The shortage has severely disrupted daily commuting and transport services, affecting private car owners, taxi operators, and public transport providers. For many, the inability to access fuel has brought business operations to a near standstill.

Transport Sector Hit Hard

Drivers, especially those relying on daily earnings such as taxi drivers and boda boda operators, are among the hardest hit. Reduced fuel availability has led to fewer trips, lost income, and in some cases, inflated transport fares as operators attempt to offset losses.

Public service vehicles (PSVs) have also been affected, with reduced fleet operations causing delays and inconvenience for commuters. The ripple effect is being felt across the urban economy, where mobility is critical for business and productivity.

Rising Costs and Panic Buying

The scarcity has triggered panic buying, further worsening the situation. Some motorists rush to fill tanks whenever fuel becomes available, while others resort to purchasing at higher-than-normal prices in certain locations.

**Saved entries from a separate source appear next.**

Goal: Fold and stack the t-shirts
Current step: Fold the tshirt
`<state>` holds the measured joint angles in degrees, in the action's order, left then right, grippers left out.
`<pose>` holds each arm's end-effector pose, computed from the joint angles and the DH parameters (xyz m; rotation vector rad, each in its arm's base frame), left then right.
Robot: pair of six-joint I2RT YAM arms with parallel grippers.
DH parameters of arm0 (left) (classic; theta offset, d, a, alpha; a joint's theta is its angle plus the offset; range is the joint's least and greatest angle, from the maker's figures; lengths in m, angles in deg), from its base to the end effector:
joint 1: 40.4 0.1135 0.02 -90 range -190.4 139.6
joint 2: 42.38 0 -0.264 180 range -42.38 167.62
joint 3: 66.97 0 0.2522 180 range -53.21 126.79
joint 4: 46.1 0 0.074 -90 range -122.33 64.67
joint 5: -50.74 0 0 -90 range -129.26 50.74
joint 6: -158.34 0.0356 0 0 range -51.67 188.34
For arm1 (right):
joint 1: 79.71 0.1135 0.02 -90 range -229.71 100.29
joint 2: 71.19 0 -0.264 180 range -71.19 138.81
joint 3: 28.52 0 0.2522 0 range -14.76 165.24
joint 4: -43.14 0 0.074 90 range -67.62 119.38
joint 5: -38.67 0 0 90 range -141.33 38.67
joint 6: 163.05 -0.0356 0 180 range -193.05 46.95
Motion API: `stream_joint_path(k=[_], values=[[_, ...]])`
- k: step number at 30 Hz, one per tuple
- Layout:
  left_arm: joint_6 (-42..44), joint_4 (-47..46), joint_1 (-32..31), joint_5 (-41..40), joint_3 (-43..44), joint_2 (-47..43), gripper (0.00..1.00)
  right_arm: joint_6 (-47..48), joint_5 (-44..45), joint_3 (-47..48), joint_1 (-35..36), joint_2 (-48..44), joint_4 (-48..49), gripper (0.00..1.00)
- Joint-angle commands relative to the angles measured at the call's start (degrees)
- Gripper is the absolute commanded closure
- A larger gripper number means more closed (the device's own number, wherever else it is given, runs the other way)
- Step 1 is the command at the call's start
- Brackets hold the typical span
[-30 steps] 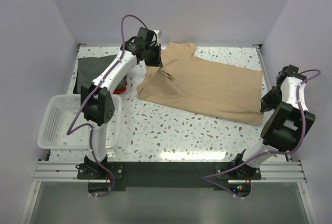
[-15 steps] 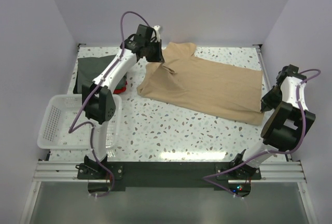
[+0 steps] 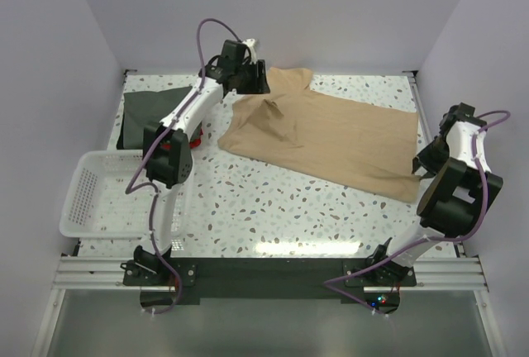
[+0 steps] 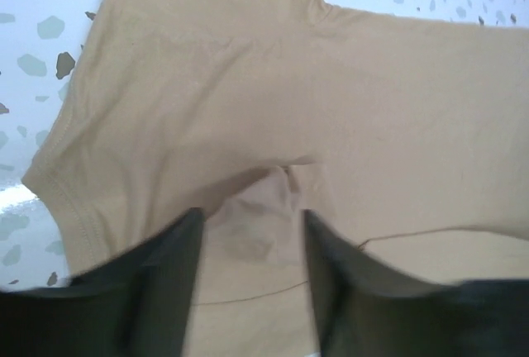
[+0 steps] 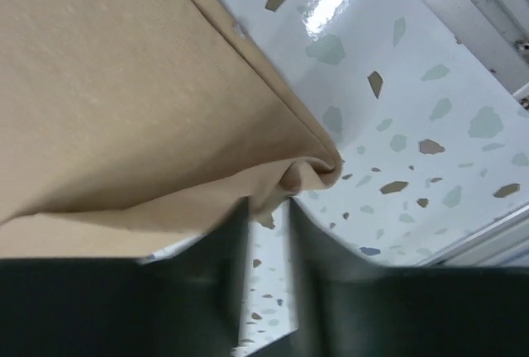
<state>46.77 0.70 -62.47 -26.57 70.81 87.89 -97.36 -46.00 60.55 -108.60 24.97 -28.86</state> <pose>0.4834 -0.2044 0.2790 0.1322 2.3170 -0.6474 0.2780 -0.1572 0.2374 1.3333 2.6332 -0.1485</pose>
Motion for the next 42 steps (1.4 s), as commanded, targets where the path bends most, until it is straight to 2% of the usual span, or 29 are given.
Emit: stream_joint_path(k=[1,4,8,12,15,18,27,34,38,42], values=[[-1.2,-6.6,1.1,-3.4,1.8,0.2,0.35,0.1,-1.2,1.0,0.2,-1.1,3.6,0.51],[-1.6,-8.2,1.1,-4.2,-1.7,-2.2,0.28,0.5,-2.4,0.1,1.0,-2.9,5.2,0.31],[-0.3,-9.5,1.1,-4.5,-11.3,-6.5,0.26,1.9,0.5,0.3,5.5,-4.6,5.6,0.26],[-1.2,-11.6,1.1,-3.1,-22.4,-10.2,0.26,1.3,3.2,-0.4,14.8,-6.2,6.6,0.26],[-2.8,-15.5,1.1,-2.1,-32.3,-12.8,0.25,-0.3,0.2,-3.1,18.1,-7.0,10.1,0.25],[-3.7,-17.5,1.1,-1.6,-36.1,-13.1,0.25,-1.3,-3.2,-5.3,19.1,-4.5,12.2,0.25],[-3.6,-16.6,1.2,-5.1,-45.4,-14.9,0.24,-0.1,-5.2,-11.3,19.7,3.7,15.7,0.25],[-4.9,-17.4,1.1,-5.8,-54.6,-21.2,0.24,0.4,-4.5,-11.8,19.5,7.6,8.9,0.25],[-6.4,-17.4,1.0,-5.7,-60.5,-25.9,0.24,0.5,-5.1,-14.1,18.5,6.9,6.0,0.23],[-8.3,-17.7,-1.2,-5.0,-68.0,-32.3,0.24,0.4,-8.7,-19.4,13.3,2.8,5.5,0.23]])
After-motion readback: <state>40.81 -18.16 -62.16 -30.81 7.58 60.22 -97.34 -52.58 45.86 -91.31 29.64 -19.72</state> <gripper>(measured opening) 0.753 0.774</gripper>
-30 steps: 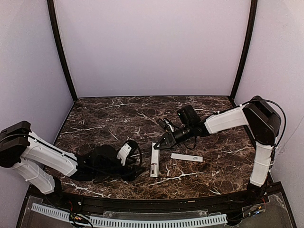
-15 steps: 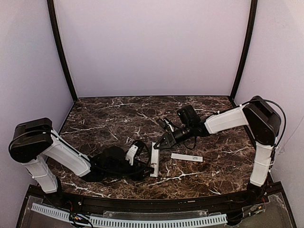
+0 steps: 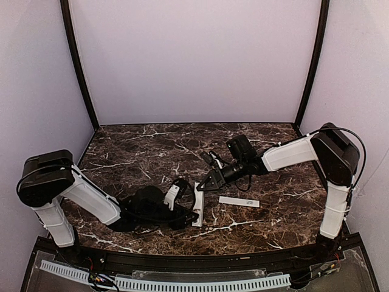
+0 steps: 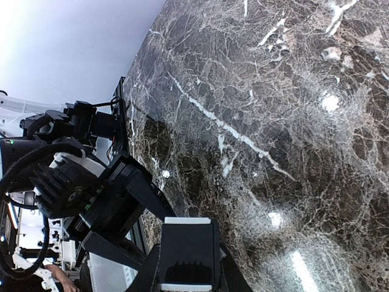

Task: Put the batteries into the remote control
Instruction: Adjust the battery in the battery compartment.

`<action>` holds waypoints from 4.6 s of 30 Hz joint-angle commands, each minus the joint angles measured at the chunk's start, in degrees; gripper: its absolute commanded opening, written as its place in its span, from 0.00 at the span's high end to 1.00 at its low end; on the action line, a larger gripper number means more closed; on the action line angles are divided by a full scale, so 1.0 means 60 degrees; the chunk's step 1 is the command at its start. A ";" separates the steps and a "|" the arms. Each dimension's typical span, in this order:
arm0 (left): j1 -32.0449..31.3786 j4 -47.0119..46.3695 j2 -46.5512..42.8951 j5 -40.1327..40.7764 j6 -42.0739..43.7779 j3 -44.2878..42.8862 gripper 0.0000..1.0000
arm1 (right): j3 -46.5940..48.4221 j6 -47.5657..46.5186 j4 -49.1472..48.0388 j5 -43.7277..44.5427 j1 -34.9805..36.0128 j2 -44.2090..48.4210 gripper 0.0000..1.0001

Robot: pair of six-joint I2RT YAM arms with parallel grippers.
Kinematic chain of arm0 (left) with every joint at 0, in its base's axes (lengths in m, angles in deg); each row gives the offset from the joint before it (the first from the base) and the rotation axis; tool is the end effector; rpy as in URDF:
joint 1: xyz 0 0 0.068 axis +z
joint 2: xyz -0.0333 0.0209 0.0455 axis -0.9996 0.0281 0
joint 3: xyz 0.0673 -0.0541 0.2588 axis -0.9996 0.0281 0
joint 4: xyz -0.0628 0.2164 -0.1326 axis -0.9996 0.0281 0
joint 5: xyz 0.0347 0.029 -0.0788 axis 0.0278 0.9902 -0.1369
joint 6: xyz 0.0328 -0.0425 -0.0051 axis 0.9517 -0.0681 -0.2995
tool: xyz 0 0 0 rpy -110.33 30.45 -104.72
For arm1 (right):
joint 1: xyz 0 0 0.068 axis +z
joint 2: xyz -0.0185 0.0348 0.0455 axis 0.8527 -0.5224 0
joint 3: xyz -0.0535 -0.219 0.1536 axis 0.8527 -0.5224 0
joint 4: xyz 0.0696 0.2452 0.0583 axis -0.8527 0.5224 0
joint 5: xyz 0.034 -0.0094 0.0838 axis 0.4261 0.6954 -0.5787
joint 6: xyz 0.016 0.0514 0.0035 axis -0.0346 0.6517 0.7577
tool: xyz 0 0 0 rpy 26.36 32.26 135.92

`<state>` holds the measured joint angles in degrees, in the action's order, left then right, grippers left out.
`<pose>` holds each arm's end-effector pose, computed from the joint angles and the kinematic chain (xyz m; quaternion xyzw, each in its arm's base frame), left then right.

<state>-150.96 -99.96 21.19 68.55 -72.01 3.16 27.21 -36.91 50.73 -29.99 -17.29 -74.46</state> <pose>0.1393 -0.2736 0.1229 0.2390 0.7949 -0.4272 0.3586 0.2747 0.2778 0.1549 -0.2823 0.7956 0.5306 0.0763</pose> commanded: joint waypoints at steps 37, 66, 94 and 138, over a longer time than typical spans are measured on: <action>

Industry players point to supply chain disruptions, delayed fuel shipments, and global market pressures as key factors behind the shortage. Reports indicate that international supply constraints—linked to geopolitical tensions and logistical challenges—have affected fuel imports into Kenya.

Independent Dealers Struggling

Smaller fuel dealers, who make up a large share of distribution points nationwide, are facing difficulties accessing supply. Many are forced to rely on major oil marketers, who have limited quantities available. This imbalance has further strained availability, especially in areas served primarily by independent outlets.

Economic Impact and Outlook

The ongoing crisis highlights the fragile nature of fuel supply systems and their direct impact on urban economies. With transportation at the core of economic activity, prolonged shortages could lead to increased cost of living, delayed services, and reduced productivity.

As authorities work to stabilize supply, motorists and drivers continue to bear the brunt of the crisis—counting daily losses while hoping for a swift resolution.